Pozo

Me cuesta escribir a Lo porque en realidad no la conozco. ¿Y quién la conoce? Lo es una muralla y un pozo. Una fortaleza sin guardias. (A los guardias se los puede sobornar). Quién sabe lo que piensa mientras está ahí lavando la ropa del Raffles, gastando sus bellas manos con la sucia ropa del Raffles. Y no es que le guste hacerlo. No disfruta raspar esa pestilencia contra las piedras. Lo que pasa es que se aburre enormemente en la trastienda y en la casa. Le da una desagradable sensación de convertirse en mueble. “Puedes dejar tus cosas ahí, entre el sofá y la Loreta, sobre la repisa”. Así hablaría Roberto. (Ella siempre lo llama Roberto, con intimidad fingida). Un mueble particularmente lujoso, de ébano pulido. No, mejor arruinarle esa pieza de colección contra las piedras. Además, le gusta devolver con gentileza sus malos tratos. Confundirlo. Lavarle la ropa; buena esposa.

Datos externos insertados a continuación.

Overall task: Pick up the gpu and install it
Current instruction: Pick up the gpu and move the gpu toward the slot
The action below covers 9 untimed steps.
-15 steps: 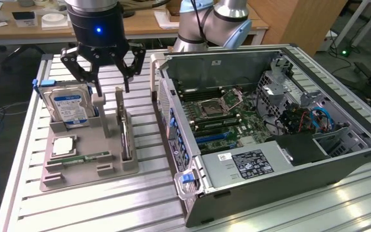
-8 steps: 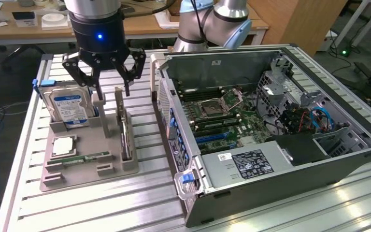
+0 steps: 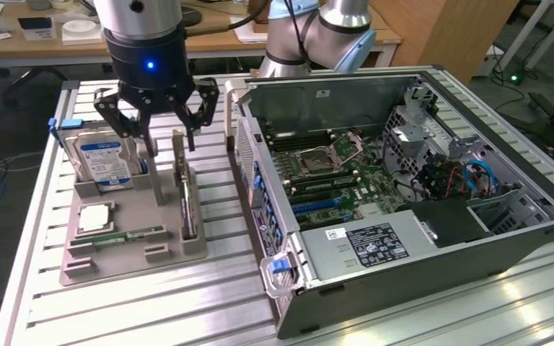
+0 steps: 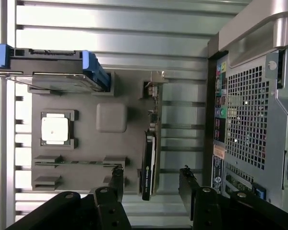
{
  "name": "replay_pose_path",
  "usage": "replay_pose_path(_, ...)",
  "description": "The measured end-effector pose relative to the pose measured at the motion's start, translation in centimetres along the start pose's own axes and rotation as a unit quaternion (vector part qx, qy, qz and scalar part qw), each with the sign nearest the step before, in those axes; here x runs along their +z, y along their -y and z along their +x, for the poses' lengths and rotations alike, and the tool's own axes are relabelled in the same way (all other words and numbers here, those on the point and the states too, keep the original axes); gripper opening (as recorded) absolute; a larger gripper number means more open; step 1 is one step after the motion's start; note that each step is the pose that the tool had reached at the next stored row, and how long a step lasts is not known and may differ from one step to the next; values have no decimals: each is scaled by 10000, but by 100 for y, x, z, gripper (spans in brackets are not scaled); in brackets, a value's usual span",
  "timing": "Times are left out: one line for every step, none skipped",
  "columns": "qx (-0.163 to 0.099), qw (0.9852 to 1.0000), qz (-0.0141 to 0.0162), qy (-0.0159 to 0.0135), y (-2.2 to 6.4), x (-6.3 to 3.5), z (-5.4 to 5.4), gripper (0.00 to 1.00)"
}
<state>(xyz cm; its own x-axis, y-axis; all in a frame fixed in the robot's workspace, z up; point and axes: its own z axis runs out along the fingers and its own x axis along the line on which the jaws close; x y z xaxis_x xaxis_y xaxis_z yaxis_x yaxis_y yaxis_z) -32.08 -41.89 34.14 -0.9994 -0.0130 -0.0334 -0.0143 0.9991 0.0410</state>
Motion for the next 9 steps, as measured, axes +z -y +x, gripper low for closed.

Cómo escribir a Lo en la charca que se forma junto al pozo. Habría que hacerlo desde el Pichi, escondido entre las cañas de la orilla. La mira embobado: las puntas de la falda fajadas bajo la blusa, las piernas larguísimas rompiendo la corriente mansa, el cabello sublevado porque planea lavárselo más tarde. Cuando termine de fregar la ropa del Raffles. No sabe qué hacer con ella, pero sabe que algo más que mirarla debe ser posible. Lo intuye con la misma fuerza que le oprime la garganta desde todas direcciones. Y el hígado. La garganta y el hígado. Ahí está el deseo.

Algún ruido debió hacer, porque, sin levantar la vista siquiera, Lo dice:

–¿Qué te crees, niño? ¿Que sólo estoy aquí a que me claves esos ojos? Soy gente.

Lo dice firme, seca, como lo hace las raras veces que habla.

Al Pichi lo desarma un poco lo de “niño”, pero le enfurece también. Por eso hace lo impensable para el mocoso que es: en vez de correr a tropezones y volver a casa arañado de vergüenza, sale del cañaveral con la frente en alto.

–No debería lastimarse así las manos, señorita. ¿Qué no tiene ayuda en casa?

Su voz tiembla de falsedad, pero Lo se estremece ante ese Roberto Alexander en ciernes: la refinación exagerada, ese "usted" fuera de tono, los ojos transparentes que lo ocultan todo. No lo muestra. Dobla la comisura en una sonrisa imperceptible y ordena:

–Ven acá. Sirve de algo.

Le tiende un amasijo de tela chorreante. Luego sigue fregando. El Pichi se queda parado como el perfecto idiota que es, creciéndole la estulticia mientras más se le desparrama el bulto. Pronto tiene los zapatos anegados.

–En la línea, niño –le explica con desdén, sin voltear a verlo.

Hasta entonces ve el Pichi el mecate cruzado entre dos árboles. Por supuesto que no admite que le queda demasiado alto, y Lo (en silencio) tiene lo más cercano que ha tenido a la risa al verlo con el rabillo encaramarse a las ramas para intentar atinar desde arriba. En cuanto termina le tiende otro bulto, y así lo mantiene toda la tarde, sin oportunidad de usar contra ella esa voz de encantador de serpientes.

Pasan las horas y hay que quedarse a esperar a que seque la ropa. Lo se sienta contra el tronco, recargada sobre sus rodillas, sin concederle existencia. Para entonces ya entendió el Pichi que ella no tiene palabras que regalarle. Pero para entonces también ya lo pensó lo suficiente y decidió que lo que quiere es tocarla. Así que se recuesta, fingiendo desinterés, justo enfrente suyo, dándole la espalda. Se recarga sobre sus codos y lanza una mirada soñadora a ninguna parte, imitándola. Después comienza el arduo camino hasta sus pies. Simula un bostezo, se arrastra un palmo. Se reacomoda otro poco. Finalmente su codo derecho roza ligeramente la punta de algo cálido y romo. Veneno de escorpión le relampaguea hasta la nuca. Lucha contra el impulso de retirar el brazo y disculparse. ¿Y si no se ha dado cuenta? Se mantiene así, el antebrazo levitando justo por encima del pasto, todo el cuerpo agazapado para alcanzar la punta de ese dedo invisible. El dedo no se mueve. Ese contacto, que para ella no significa nada, altera al Pichi por fuera ya de la garganta y el hígado. De alguna manera sabe que eso es a lo que se refería su madre cuando lo acusó de pubertad.